• _ABOUT THIS TASK_
Which of the lines below contain the string "yellow"? Pull each one out of the data.

• _ENTRIES SUPPLIED_
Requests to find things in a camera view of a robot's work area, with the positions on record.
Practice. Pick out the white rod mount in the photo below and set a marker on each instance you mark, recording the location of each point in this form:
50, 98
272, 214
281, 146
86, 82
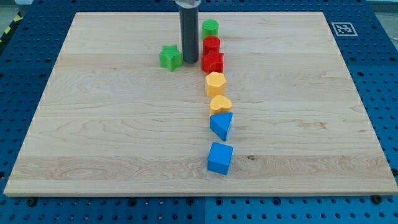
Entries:
188, 3

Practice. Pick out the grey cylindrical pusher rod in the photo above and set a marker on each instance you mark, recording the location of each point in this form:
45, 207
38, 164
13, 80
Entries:
189, 33

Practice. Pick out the green cylinder block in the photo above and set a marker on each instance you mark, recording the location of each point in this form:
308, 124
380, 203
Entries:
209, 28

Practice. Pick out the red cylinder block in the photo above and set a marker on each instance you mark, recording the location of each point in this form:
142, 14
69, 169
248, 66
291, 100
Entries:
211, 43

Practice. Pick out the green star block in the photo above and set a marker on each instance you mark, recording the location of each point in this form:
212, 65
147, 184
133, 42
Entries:
170, 57

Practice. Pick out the red star block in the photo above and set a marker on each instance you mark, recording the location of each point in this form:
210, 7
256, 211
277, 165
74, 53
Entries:
212, 62

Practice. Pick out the yellow pentagon block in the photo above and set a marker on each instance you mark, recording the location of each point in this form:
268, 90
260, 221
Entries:
215, 84

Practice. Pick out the yellow heart block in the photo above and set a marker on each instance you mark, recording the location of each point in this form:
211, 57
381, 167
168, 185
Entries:
220, 104

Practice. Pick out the blue triangle block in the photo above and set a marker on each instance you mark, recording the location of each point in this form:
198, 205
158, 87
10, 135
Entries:
220, 124

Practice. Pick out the wooden board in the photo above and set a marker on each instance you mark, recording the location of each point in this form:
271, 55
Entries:
113, 123

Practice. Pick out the blue cube block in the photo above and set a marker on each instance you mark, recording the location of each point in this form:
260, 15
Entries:
219, 158

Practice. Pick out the white fiducial marker tag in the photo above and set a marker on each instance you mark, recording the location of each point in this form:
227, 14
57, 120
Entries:
344, 29

• _RESPONSE BOX_
Practice. Pick out the yellow pentagon block in the photo above and set a marker on each instance you mark, recording the location of each point in this form:
Practice. Pick out the yellow heart block in the photo above and set a marker on each instance you mark, recording the location of each point in this form:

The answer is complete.